Tuesday, November 29, 2011

All important & innovative small retail store not a pushover

The arguments for and against FDI in retail are, at a generic level, valid on both sides. However, since the devil is usually in the detail, the facts about India's small retailers and suppliers, the conditions stipulated for FDI, and recent experience with the effects of domestic modern retail need to be viewed together before the likely outcome pronounced.

The big fight is about whether this new policy will kill small shops, massively destroy livelihoods and take away GenNext's opportunities. Facts suggest otherwise. Consider the kirana, the one most feared to be at risk. About 5-6 million of the 8 million FMCG-stocking kiranas are in rural India, and are totally safe, as the new ones can only come into the top 53 cities.

R Sriram, founder of Crossword and retail expert, tables two insights. One, in many big cities, kiranas are already not participating in the growth offered by the newer settlements like Gurgaon or Powai, because without their advantage of historically-priced real estate, they are not viable. Two, increasingly, small shopkeepers' children are getting better educated and want to exit 'sitting in the shop' as soon as possible, just as small farmers' children are exiting farming. Sadly, the country's retail density has been increasing in recent years, not driven by passion or profit, but because of lack of options - hopefully that will change.

It is true that traditional income streams of small shops in the vicinity of a large supermarket plummet; but we have seen that they soon recast their business model, exploiting the inherent advantages they have that the supermarket cannot emulate: free, prompt and no-conditions home delivery, superior and customised customer relationship management, khaata credit and willingness to stock small quantities of something used by only a few people in their catchment - a classic 'long-tail' strategy.

Notice two more things: even in upper-class areas in large cities, despite large retail chains in the vicinity, the small vegetable vendor and kirana continue to find a place in the household's shopping basket. The kirana also continuously morphs, and is already moving to a more specialised and selective portfolio. We will find them variously choosing to become more of a convenience store (7-Eleven-type), or fresh-food store, a home-delivery store, maybe even express-format franchisees of large retail, and so on.
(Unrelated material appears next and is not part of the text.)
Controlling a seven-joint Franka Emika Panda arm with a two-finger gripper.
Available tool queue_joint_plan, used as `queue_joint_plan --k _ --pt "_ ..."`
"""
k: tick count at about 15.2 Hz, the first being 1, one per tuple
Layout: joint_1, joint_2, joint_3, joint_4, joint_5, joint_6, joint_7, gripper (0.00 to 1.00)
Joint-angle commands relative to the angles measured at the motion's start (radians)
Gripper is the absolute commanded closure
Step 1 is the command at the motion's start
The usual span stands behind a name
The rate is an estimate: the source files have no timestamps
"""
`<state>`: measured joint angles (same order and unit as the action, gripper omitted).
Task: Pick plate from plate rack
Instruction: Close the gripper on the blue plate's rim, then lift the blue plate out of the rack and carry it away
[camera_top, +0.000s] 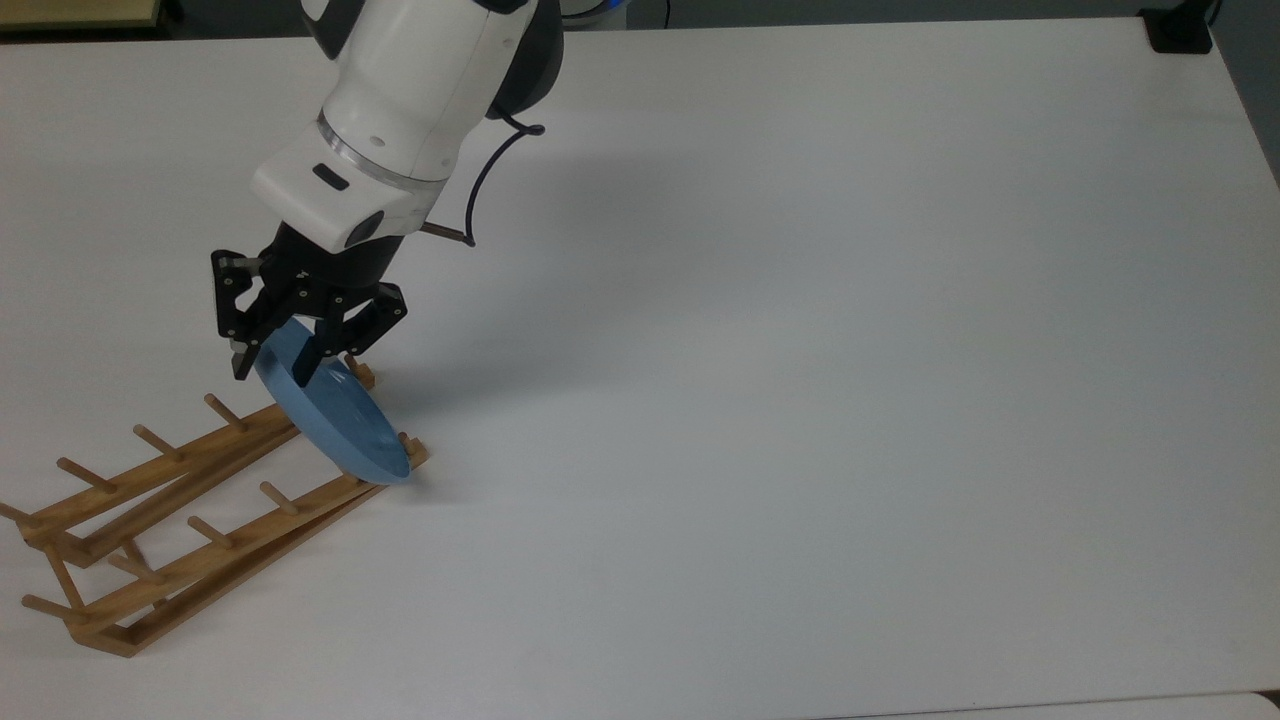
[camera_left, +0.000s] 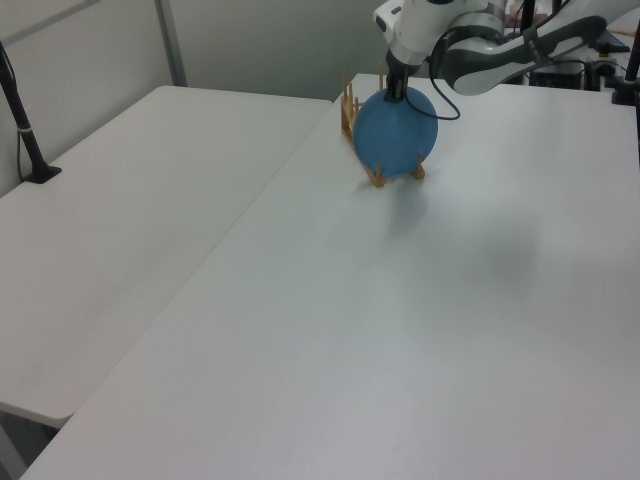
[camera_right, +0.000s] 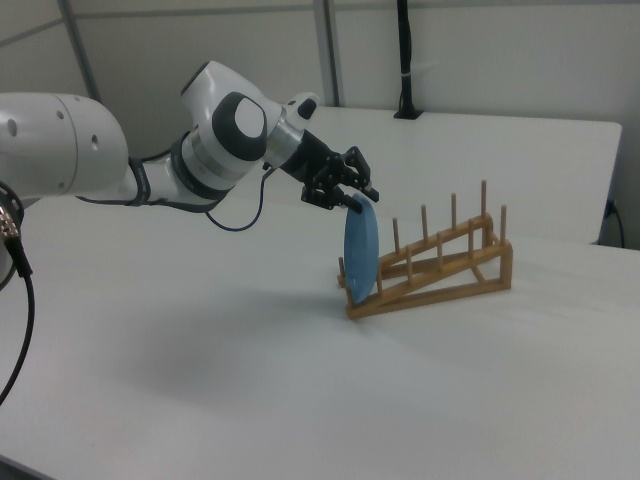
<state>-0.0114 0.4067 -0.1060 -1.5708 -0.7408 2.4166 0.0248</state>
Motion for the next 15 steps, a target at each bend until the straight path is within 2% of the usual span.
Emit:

Another reality check: how much consumption capacity do even the top 50 cities have? Seriously, how many more Ikea, Zara, Walmart, Tesco and Best Buy can a Surat, Kanpur or Indore absorb, in addition to more Big Bazaar, Megamart and Croma? Further, foreign specialty retailers targeting the rich consumer will create never-before custom, and not at the expense of existing shops. Two decades ago, we had the same hue and cry that Indian brands would be wiped out; but they got better and bigger than they would have had they been left unchallenged.